■ **ABOUT THIS TASK**
Take the data that follows and return it exactly.

■ **SUPPLIED DATA**

__________

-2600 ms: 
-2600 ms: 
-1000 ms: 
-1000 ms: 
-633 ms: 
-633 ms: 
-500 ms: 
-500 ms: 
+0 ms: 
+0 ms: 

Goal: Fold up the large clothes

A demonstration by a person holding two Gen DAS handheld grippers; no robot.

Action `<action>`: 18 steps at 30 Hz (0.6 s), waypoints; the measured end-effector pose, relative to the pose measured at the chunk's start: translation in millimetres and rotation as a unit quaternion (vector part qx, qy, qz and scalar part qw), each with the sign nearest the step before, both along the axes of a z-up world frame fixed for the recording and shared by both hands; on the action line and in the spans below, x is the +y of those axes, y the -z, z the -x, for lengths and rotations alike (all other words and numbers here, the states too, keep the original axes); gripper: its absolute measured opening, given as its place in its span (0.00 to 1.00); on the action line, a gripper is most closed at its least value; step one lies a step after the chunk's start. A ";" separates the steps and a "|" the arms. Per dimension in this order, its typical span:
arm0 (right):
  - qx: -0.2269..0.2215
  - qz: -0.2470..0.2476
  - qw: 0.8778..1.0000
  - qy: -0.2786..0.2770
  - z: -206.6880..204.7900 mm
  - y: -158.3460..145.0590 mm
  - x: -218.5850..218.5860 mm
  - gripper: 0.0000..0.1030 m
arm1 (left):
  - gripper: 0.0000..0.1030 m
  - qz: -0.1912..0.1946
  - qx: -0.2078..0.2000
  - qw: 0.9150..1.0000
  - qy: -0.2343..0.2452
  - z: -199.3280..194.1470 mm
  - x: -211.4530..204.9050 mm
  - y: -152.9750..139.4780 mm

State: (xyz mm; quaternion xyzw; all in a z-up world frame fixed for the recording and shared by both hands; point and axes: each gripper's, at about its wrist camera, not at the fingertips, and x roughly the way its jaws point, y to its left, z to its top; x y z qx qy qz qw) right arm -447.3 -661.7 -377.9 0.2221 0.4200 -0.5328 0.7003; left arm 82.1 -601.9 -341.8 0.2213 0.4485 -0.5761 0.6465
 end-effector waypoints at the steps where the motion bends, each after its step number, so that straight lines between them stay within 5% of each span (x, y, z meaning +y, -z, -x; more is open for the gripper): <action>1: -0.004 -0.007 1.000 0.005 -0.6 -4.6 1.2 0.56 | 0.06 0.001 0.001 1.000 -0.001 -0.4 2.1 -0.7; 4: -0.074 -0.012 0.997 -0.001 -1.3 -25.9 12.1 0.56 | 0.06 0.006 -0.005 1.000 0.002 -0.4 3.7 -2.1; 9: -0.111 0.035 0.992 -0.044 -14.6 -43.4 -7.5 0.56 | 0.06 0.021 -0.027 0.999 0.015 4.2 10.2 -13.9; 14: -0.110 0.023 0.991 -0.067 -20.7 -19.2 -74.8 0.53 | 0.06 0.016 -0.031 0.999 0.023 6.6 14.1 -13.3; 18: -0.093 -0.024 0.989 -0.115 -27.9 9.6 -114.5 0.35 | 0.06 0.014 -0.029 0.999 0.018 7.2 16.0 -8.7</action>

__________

■ **EXPECTED ANSWER**
-2600 ms: 
-2600 ms: 
-1000 ms: 
-1000 ms: 
-633 ms: 
-633 ms: 
-500 ms: 
-500 ms: 
+0 ms: 
+0 ms: 

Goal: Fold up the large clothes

A demonstration by a person holding two Gen DAS handheld grippers; no robot.

Action `<action>`: 18 steps at 30 Hz (0.6 s), waypoints; the measured end-effector pose, relative to the pose measured at the chunk's start: translation in millimetres and rotation as a unit quaternion (vector part qx, qy, qz and scalar part qw), each with the sign nearest the step before, both along the axes of a z-up world frame fixed for the recording and shared by both hands; on the action line and in the spans below, x is the +y of those axes, y the -z, z the -x, for lengths and rotations alike (all other words and numbers here, the states too, keep the original axes); gripper: its absolute measured opening, given as its place in its span (0.00 to 1.00); on the action line, a gripper is most closed at its least value; step one lies a step after the chunk's start. A ";" separates the steps and a "|" the arms. Per dimension in this order, its typical span:
arm0 (right):
  - qx: -0.2269..0.2215
  - qz: -0.2470..0.2476
  - qw: 0.8778..1.0000
  - qy: -0.2786..0.2770
  - z: -206.6880..204.7900 mm
  - y: -158.3460..145.0590 mm
  - x: -218.5850..218.5860 mm
  - gripper: 0.0000..0.1030 m
arm1 (left):
  - gripper: 0.0000..0.1030 m
  - qz: -0.1912..0.1946
  - qx: -0.2078..0.2000
  - qw: 0.9150..1.0000
  - qy: -0.2343..0.2452
  - z: -199.3280..194.1470 mm
  - x: -211.4530..204.9050 mm
  - y: -152.9750..139.4780 mm

State: (xyz mm; quaternion xyzw; all in a z-up world frame fixed for the recording and shared by both hands; point and axes: each gripper's, at about its wrist camera, not at the fingertips, and x roughly the way its jaws point, y to its left, z to its top; x y z qx qy qz qw) right arm -447.3 -661.7 -377.9 0.2221 0.4200 -0.5328 0.7003; left arm 82.1 -601.9 -341.8 0.2213 0.4485 -0.5761 0.6465
 end-effector waypoints at the steps where the motion bends, each after its step number, so that straight lines between them stay within 5% of each span (x, y, z meaning +y, -z, -x; more is open for the gripper): <action>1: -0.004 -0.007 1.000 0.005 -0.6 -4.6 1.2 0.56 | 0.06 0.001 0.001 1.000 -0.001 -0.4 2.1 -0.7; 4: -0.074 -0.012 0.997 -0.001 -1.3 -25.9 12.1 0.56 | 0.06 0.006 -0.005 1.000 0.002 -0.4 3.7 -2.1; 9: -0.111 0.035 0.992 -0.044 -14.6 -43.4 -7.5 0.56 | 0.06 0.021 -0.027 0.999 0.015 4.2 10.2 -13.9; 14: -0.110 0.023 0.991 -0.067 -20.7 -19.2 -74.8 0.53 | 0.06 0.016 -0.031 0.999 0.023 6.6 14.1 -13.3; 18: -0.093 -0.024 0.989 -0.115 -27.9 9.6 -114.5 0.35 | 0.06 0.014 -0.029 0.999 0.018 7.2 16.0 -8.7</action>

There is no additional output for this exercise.